Outline of our studies in 2019
For this CREST project, we set four main topics and promote collaboration among mathematical sciences and clinical medicine. Main outcomes during April 2019 – March 2020 are summarized below.
[A] Mathematical modeling of disease mechanisms and geometries of organs related to diagnosis and treatment
In 2019, for the diagnosis of interstitial pneumonia, we constructed an algorithm for automatic extraction and evaluation of geometrical characteristics of bronchi. This graph theoretical approach played an important role in mapping between different disease stages. In this topic, we have been elucidating blood flows in large vessels [1]. In 2019, we also started blood flow analysis of arteriovenous fistulae for use with hemodialysis, which have diverse morphologies at anastomosis sites (Suito G). For fluid–structure interaction analysis between blood flow and blood vessel motion, we extensively examined how left ventricle of the heart and aortic valve motions affect aortic blood flows [2] (Takizawa G).
- "Geometrical characteristics of human anatomical structure in thoracic diseases", H. Suito, Invited lecture at the 9th international congress on industrial and applied mathematics (ICIAM 2019) , University of Valencia, Valencia, Spain, 2019.7.
- "Heart valve isogeometric sequentially-coupled FSI analysis with the space–time topology change method”, Computational Mechanics", T. Terahara, K. Takizawa, T.E. Tezduyar, Y. Bazilevs, and M.-C. Hsu, Computational Mechanics, Vol. 65, pp. 1167-1187, 2020.

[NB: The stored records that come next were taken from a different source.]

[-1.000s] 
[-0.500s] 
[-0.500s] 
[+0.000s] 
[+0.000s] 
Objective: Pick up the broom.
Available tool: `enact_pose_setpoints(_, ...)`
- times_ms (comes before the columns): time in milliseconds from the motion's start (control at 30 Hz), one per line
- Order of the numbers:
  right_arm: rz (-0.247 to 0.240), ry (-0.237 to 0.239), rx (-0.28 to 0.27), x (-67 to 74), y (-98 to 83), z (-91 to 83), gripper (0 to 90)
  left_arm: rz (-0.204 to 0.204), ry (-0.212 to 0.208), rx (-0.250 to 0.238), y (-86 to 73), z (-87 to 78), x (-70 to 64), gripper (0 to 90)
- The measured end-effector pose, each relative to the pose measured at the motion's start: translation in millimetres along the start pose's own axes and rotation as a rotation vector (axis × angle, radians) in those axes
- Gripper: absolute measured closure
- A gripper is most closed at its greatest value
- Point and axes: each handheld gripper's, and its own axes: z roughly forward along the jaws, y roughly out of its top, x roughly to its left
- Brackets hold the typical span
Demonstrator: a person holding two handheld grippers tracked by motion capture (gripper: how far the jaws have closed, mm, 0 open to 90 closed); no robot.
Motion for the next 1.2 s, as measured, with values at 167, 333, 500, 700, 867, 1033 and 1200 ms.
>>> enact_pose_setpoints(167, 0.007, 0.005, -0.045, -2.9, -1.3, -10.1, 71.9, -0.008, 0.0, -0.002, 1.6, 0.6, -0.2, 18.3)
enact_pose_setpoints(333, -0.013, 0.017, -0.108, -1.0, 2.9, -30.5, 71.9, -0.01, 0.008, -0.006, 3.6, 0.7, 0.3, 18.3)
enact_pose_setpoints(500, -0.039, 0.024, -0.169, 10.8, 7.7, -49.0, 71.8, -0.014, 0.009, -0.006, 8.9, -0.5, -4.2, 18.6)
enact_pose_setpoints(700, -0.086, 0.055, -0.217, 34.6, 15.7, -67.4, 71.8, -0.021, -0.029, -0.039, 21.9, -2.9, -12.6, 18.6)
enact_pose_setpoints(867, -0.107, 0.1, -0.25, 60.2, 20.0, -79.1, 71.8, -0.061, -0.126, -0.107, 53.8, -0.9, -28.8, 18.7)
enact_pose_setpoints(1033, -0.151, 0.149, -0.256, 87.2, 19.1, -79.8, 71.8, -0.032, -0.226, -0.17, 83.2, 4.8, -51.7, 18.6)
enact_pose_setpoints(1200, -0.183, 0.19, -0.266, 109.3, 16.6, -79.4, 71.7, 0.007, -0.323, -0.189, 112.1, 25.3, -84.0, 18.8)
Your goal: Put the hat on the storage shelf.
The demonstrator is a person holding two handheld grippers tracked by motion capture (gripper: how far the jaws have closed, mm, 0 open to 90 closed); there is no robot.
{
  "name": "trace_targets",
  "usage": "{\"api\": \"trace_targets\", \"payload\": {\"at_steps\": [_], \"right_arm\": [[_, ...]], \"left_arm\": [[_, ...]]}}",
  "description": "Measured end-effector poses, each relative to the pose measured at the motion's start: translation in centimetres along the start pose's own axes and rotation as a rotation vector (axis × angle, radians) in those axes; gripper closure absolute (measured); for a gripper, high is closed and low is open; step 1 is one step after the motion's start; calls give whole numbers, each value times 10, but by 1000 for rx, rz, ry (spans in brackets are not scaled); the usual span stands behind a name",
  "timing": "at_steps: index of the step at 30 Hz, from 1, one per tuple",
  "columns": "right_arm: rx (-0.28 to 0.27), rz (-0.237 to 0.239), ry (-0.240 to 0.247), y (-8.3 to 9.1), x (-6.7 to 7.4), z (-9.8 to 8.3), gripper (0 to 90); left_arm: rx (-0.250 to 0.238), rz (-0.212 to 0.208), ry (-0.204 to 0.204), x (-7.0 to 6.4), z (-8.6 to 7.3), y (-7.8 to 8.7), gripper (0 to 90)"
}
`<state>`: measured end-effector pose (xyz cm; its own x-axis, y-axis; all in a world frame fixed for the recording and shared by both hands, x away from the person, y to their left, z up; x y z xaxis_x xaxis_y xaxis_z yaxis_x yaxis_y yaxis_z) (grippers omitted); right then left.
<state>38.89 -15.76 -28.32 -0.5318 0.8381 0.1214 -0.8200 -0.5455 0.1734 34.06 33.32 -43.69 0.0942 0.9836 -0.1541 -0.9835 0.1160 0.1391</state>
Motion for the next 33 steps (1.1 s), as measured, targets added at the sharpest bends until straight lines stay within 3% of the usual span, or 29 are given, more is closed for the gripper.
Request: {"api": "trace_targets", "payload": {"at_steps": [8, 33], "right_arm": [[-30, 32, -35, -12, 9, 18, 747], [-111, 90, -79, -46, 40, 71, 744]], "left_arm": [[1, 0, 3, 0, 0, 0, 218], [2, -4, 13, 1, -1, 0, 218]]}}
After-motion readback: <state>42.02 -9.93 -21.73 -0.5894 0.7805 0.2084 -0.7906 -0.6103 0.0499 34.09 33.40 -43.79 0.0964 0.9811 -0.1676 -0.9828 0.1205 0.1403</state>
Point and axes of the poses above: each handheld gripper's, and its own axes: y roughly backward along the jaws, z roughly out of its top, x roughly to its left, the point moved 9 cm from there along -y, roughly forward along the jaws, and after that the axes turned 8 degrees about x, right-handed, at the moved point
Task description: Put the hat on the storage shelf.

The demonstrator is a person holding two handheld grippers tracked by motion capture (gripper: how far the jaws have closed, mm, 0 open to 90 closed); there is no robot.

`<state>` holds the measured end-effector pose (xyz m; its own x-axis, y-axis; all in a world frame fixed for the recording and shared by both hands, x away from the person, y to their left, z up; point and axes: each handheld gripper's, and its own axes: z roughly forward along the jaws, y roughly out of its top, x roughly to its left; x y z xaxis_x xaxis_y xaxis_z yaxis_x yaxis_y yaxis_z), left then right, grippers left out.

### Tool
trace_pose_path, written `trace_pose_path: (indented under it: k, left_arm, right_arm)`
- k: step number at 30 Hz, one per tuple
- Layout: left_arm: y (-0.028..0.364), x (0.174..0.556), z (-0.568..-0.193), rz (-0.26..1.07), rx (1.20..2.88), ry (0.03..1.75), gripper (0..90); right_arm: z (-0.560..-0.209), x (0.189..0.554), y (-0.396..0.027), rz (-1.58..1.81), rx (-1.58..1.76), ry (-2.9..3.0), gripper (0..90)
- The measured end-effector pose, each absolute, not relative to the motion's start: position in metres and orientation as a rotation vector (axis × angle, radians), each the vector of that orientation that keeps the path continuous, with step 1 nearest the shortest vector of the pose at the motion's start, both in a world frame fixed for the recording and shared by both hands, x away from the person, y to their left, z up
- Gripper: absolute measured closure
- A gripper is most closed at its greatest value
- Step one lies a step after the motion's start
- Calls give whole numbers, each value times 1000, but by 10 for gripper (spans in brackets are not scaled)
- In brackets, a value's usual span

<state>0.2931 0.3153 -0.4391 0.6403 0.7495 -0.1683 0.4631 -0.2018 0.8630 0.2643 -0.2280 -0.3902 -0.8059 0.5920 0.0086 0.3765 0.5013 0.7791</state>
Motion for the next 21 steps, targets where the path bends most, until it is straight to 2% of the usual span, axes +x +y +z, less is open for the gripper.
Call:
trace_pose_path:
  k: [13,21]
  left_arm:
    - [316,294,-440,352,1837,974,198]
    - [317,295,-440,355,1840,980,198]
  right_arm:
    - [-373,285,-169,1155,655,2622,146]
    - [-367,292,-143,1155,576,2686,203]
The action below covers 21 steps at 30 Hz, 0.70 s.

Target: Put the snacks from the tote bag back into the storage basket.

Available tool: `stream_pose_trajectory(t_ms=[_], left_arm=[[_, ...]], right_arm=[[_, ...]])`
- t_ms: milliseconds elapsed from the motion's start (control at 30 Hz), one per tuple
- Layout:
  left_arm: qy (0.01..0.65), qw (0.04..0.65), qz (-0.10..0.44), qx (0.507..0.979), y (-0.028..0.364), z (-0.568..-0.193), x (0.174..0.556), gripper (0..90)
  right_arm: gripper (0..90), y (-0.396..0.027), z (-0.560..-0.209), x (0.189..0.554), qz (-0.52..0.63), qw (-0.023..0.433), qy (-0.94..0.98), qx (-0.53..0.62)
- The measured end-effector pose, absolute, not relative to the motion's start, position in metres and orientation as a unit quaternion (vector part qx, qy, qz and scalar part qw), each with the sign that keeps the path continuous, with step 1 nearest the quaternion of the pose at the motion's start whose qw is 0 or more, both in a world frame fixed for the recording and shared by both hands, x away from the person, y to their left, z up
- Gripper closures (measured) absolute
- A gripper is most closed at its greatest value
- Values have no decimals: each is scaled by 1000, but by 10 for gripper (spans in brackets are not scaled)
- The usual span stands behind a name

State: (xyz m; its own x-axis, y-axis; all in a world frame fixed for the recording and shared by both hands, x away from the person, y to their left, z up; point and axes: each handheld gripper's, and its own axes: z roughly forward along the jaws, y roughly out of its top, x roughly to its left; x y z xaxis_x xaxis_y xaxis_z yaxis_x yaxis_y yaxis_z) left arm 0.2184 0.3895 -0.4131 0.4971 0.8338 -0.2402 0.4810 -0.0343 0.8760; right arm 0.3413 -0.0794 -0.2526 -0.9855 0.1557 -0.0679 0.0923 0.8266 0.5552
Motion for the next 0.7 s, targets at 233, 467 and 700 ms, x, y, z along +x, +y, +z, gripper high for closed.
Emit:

[B] Mathematical modeling for extraction of information by imaging and analytical techniques for medical images
In 2019, we made progresses in diffusion MRI research, which resolves micro-structures in living bodies by generative Q-space learning [1]. As an output, we produced and distributed our diffusion MRI analysis software as a freeware named "diMaRIA" [2]. In addition, for an additional feature of our software developed in 2018, we conducted several experiments for tracking the neural fiber tracts by a new technique by Physarum solver based on the adaptive network planning theory (Masutani G).

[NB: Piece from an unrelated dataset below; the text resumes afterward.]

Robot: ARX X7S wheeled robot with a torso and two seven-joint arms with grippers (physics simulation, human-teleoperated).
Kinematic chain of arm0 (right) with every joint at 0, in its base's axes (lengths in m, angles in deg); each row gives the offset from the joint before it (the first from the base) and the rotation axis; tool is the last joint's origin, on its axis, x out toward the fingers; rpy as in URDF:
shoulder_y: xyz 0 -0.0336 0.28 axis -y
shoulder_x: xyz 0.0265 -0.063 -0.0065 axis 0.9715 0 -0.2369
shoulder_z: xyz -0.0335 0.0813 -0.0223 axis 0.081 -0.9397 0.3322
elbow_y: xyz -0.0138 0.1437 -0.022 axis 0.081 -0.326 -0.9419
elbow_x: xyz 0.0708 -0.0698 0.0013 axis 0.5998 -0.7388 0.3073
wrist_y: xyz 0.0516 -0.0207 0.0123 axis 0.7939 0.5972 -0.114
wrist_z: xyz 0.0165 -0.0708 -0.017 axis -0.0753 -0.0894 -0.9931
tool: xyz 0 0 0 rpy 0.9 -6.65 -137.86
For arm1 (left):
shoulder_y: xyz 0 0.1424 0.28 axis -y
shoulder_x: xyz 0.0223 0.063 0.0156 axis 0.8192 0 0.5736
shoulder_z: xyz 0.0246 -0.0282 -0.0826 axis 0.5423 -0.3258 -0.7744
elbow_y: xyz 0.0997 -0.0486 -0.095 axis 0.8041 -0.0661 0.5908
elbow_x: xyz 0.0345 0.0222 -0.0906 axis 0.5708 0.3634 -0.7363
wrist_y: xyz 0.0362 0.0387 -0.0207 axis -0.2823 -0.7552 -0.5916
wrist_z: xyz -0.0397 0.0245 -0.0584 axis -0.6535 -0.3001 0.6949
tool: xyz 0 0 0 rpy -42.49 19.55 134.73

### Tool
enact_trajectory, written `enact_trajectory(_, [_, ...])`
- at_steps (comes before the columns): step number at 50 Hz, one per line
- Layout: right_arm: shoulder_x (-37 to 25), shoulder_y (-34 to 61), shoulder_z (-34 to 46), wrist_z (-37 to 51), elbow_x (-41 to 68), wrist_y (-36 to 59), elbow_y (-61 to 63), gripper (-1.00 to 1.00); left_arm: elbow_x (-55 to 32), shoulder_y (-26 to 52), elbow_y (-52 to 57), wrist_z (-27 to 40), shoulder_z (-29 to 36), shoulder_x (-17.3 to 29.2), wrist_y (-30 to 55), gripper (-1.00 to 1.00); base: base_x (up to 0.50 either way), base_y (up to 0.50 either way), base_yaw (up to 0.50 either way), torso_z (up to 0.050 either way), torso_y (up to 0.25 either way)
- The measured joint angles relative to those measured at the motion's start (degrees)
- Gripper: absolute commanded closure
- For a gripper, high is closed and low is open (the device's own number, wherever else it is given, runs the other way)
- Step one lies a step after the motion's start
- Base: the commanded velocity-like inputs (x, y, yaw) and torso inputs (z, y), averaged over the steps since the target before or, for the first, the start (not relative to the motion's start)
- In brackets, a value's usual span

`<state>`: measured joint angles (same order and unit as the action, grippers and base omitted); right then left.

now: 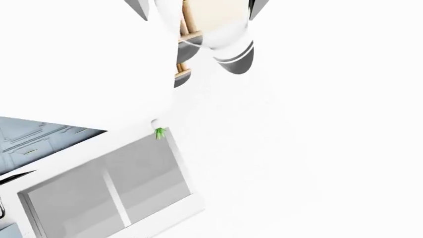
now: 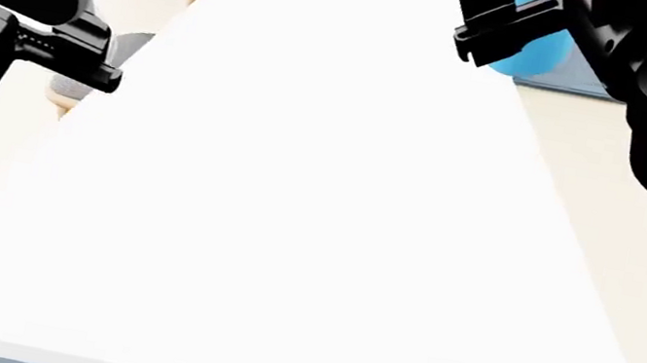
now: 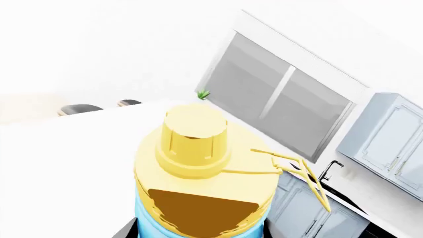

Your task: Move the drinks to the dining counter.

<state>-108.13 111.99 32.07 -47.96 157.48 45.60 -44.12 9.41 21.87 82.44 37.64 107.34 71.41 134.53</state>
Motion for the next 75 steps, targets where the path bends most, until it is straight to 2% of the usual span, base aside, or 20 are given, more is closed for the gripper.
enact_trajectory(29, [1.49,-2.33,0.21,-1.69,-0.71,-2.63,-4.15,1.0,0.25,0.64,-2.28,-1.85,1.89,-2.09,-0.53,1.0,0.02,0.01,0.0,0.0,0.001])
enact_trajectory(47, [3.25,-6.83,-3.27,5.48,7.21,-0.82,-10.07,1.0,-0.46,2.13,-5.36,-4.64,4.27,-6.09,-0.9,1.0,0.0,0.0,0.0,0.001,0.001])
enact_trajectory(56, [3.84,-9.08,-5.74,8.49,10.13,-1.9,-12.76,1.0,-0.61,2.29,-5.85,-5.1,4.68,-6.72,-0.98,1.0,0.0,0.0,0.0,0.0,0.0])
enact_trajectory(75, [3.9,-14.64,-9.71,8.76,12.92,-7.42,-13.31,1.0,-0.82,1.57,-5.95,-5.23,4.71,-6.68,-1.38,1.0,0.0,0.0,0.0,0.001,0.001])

- "Diffusion MRI fiber tractography by flow field formation with extended physarum solver: A pilot study with 2D phantoms", Y. Masutani, MICCAI 2019 Workshop on computational diffusion MRI (CDMRI), Intercontinental Shenzhen, Shenzhen, China, 2019.10.

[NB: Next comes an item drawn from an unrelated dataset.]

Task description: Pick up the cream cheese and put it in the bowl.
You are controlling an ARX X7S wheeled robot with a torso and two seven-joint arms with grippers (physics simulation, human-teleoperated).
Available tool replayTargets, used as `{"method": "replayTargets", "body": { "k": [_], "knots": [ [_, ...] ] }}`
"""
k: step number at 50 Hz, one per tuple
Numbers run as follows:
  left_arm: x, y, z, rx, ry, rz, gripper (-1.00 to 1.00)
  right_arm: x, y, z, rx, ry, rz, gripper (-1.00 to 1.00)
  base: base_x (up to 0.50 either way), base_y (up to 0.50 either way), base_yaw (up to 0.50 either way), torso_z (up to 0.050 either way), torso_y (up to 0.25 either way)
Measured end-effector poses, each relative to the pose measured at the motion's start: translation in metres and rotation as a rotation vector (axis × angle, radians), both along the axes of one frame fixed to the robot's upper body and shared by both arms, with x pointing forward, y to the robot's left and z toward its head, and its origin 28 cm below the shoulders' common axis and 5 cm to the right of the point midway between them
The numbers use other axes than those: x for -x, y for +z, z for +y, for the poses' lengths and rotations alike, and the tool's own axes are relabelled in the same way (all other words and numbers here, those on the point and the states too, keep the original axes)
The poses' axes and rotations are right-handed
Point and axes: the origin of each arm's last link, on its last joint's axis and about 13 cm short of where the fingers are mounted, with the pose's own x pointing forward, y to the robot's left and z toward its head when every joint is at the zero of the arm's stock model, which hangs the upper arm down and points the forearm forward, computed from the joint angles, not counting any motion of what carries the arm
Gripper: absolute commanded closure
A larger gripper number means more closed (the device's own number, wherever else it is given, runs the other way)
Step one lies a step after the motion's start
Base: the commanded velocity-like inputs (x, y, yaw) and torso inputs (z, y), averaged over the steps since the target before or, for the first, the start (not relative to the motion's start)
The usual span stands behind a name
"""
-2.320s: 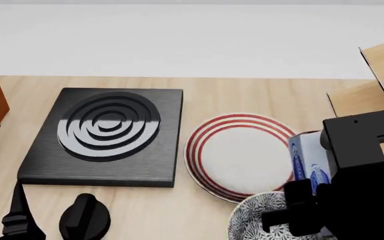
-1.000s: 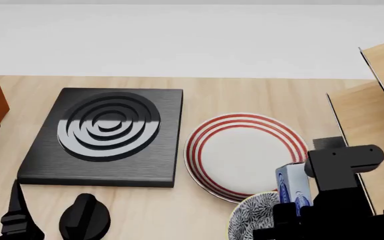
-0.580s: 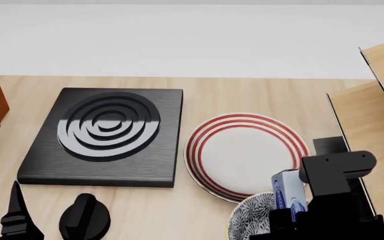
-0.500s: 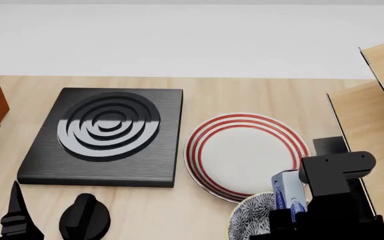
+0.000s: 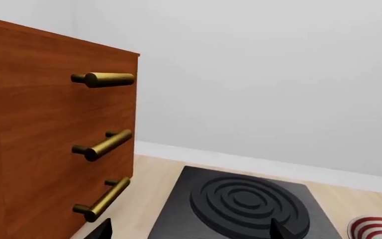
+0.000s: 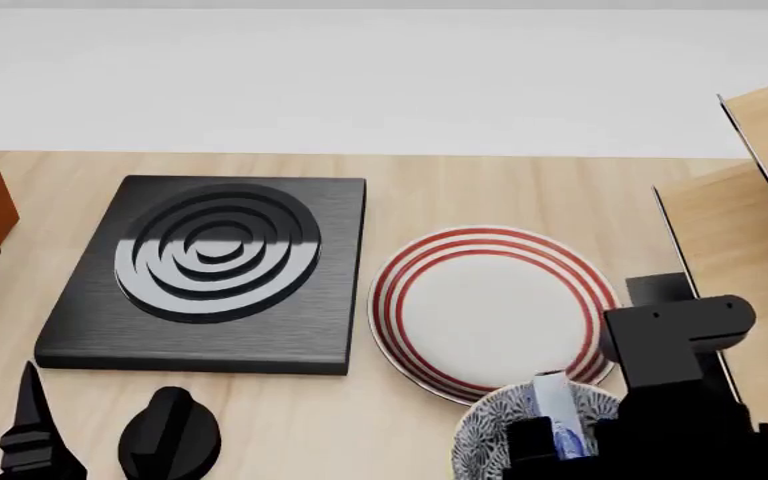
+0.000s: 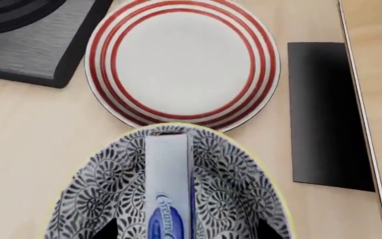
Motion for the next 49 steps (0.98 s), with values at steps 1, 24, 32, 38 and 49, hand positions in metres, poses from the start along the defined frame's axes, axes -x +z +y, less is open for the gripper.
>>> {"method": "replayTargets", "body": {
  "k": [1,24,32,38,49],
  "knots": [
    [0.0,0.0,0.0,0.0,0.0,-0.001,-1.0,0.0,0.001,0.0,0.001,0.001,-0.001,-1.0,0.0,0.0,0.0,0.0,0.0],
    [0.001,0.0,-0.001,-0.001,0.0,-0.001,-1.0,0.008,0.024,0.004,0.02,0.018,-0.049,-1.0,0.0,0.0,0.0,0.0,0.0],
    [0.001,0.001,-0.001,-0.002,0.0,-0.002,-1.0,0.017,0.042,0.006,0.028,0.019,-0.094,-1.0,0.0,0.0,0.0,0.0,0.0],
    [0.002,0.001,-0.001,-0.002,-0.001,-0.004,-1.0,0.027,0.058,0.008,0.033,0.023,-0.133,-1.0,0.0,0.0,0.0,0.0,0.0],
    [0.003,0.001,-0.001,0.0,-0.004,-0.007,-1.0,0.042,0.078,0.012,0.042,0.033,-0.188,-1.0,0.0,0.0,0.0,0.0,0.0]
  ]
}}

- Diffusion Magnetic Resonance Image Analyzer (diMaRIA) page http://www.medimg.info.hiroshima-cu.ac.jp/diMaRIA/diMaRIA.htm.
[C] Construction of diagnostic algorithms from medical data
For this effort, we are trying to construct deep learning systems for time series data accumulated from medical practice. Although electronic health record (EHR) data are used widely in hospitals, making good use those data entails many difficulties. With special additional funding from JST in 2019, a new software system with sufficient security measures, including personal information protections, was produced to extract such data without disturbing daily medical activities at hospitals. This system will be used to extend our research through wider utilization of actual medical data for mathematical modeling (Ueda G).
[D] Theoretical infrastructure for mathematical modeling applied to clinical medicine
Through this research, we are consolidating a mathematical basis for modeling of medical problems as mathematical infrastructure. In 2019, one of our efforts explored elliptic projection operators, which play an important role in guaranteeing the mathematical rationality of iso-geometric analysis (IGA) [1]. We also devoted attention to one-dimensional modeling of blood flows in human cardiovascular networks. In 2019, we constructed a discrete version of T. Kato’s theory for application to our problem, where various equalities and inequalities are used as defined in discrete partial difference methods. This work can be regarded as a new application of discrete partial difference methods (Saito G).
- "Stability and error estimates for the successive-projection technique with B-splines in time", Y. Ueda, N, Saito, Journal of Computational and Applied Mathematics,, Vol. 358, No. 1, pp. 266-278, 2019.